Adoption/Birth: Which costs more?

No boring backstory here. Just curious. Which would cost more: Adopting a newborn or having your own baby (assume that expenses would be the same from age 1 or so until 18.)

There are lots and lots of variables here, but I can tell you that my prenatal care plus vaginal hospital delivery (minus any sort of complications or pain medication) was around $7000. Once you get into maternal/fetal complications and epidurals, those numbers can very easily double.

I have no experience with adoption, but I understand that it can cost in the low to mid five figures.

Assuming you can get pregnant through plain old sex and don’t have to have reproductive assistance, and assuming a typical pregnancy that doesn’t require things like bed rest in a hospital, it’s significantly less expensive to make a child from scratch.
I had cheap kids. Using a CNM in a freestanding birth center, I believe my insurance was only billed for about $3,500 each time.
Friends of ours adopted within the US. The rough figure I believe was somewhere around $25,000.

Also, assuming you have health insurance, having your own baby can cost you close to nothing.
And while some companies offer their employees a flat donation towards an adoption ($5000 or so) the rest comes out of pocket. Adoption gets pricey also (up to and over $20,000 I’ve heard).
Invitro cycles run about $10-$12K a try + meds(another $8K). Meds can often be covered under your health insurance.

Each of my kids cost a few hundred (the hospital doesn’t take returns, even for store credit), youngest had some scary-ass complications but even the crappy insurance I had for him covered everything.
Adoption assistance is $2500.

If you have insurance building a new one is cheaper than getting a used model. If you don’t have insurance - gadzooks!

Not to get off on a tangent here but premature babies that have stays in a NICU cost a fortune.
We had twin daughters that spent two weeks in the NICU (and sadly passed) and the bill came to $500,000. Fortunately our insurance covered everything.
There is a couple in town here that had premature sextuplets (6) on June 10th and all went to the NICU. Over the past 7 weeks 5 of them have passed on.
I can’t even imagine what that hospital bill looks like.

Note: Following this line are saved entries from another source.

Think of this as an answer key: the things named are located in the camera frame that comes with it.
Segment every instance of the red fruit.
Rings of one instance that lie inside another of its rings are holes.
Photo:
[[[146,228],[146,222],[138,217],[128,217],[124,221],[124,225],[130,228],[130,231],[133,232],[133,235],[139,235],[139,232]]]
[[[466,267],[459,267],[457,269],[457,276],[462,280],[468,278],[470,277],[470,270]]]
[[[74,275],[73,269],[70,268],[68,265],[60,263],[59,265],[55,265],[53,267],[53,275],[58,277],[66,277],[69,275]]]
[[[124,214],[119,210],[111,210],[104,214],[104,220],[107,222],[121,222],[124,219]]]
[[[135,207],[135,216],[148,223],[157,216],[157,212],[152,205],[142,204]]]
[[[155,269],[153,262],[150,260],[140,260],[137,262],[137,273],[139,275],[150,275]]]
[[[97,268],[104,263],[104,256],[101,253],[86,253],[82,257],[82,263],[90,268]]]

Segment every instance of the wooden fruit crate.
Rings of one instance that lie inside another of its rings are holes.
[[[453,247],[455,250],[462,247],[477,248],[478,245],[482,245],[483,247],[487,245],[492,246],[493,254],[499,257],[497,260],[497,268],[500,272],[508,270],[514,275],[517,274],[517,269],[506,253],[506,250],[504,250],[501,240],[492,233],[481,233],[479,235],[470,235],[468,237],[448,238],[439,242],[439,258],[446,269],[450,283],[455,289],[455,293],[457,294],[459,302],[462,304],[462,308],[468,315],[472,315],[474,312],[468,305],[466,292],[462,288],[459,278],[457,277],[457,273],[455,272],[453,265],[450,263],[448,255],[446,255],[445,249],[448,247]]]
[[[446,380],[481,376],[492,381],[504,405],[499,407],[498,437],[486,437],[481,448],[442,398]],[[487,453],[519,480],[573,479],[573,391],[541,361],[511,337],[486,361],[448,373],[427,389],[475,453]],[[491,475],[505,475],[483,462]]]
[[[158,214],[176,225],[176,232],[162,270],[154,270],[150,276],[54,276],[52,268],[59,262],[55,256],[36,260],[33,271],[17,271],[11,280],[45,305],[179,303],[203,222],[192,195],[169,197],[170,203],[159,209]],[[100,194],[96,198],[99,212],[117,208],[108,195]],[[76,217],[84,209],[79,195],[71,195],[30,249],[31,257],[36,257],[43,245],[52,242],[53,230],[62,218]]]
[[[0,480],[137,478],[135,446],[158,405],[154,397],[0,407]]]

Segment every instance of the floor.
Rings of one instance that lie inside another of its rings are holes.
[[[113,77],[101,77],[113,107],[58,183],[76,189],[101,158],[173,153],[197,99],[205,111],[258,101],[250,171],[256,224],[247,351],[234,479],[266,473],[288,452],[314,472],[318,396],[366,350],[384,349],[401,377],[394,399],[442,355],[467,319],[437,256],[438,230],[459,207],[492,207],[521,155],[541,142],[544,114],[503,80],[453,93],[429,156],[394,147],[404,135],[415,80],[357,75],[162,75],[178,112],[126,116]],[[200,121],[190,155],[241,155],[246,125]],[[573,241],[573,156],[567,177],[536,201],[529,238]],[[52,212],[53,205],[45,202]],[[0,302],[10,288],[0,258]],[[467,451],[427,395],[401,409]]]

With our insurance, our last kid cost $40 for the whole series of pre-natal visits, and $100 for the delivery. I think that’s about it. Not including, of course, baby supplies that you would have to get for an adopted baby anyway.

The company I work for also offers up to $10,000 adoption assistance, but I don’t know if that would cover the whole cost of adoption, especially foreign adoption.

As long as I work here, I can’t afford not to have kids! (well, almost)

The cost of adoption can vary. We chose to go through a public adoption agency. We thought we were going to adopt newborn twin girls. We knew the mother, slightly. We spent over $5000 for the lawyer, social worker, and other newborn expenses. The mother decided to give custody to her brother, who had custody of her three other “mistakes.” So, the cost of a completed adoption will be $5000 plus whatever we have to pay for legal fees and social worker when we can try again.
OTOH, if we could conceive our own children, the cost would be zero for the delivery and well baby checkups.

SSG Schwartz

We adopted our daughter thirty years ago, at the age of six weeks. No money was involved at all.
The County Dept. of Social Services handled it from start to finish. No lawyers, no legal fees. In fact, my union at the time wrote out a $300.00 check for us…the same amount that was given when our birth children were born.

Well for my parents it was free.
Then again UK here so NHS.
Just thought I’d add for comparison.

Many variables, as others have said. We have 4 bio-kids and 4 adopted. If your insurance is chancy, and you have a bio-kid with medical problems, you can spend a lot. On the other hand, with good insurance, or a no-problems delivery, the cost is minimal.

Adoption, on the other hand, can range from zippo (see ltfire’s post) to a godzillion. Ours have run about $15,000 each, using frequent flyer miles for the travel (China requires at least one parent to travel to get the child) which saved us $2000-3000 or so. Then, if you live in the US and if you have a fair income, you get a $10,000 rebate on your taxes towards adoption costs–that’s the only reason we could possibly afford 4.

So net for our adoptions was around $5000 each. YMM really V!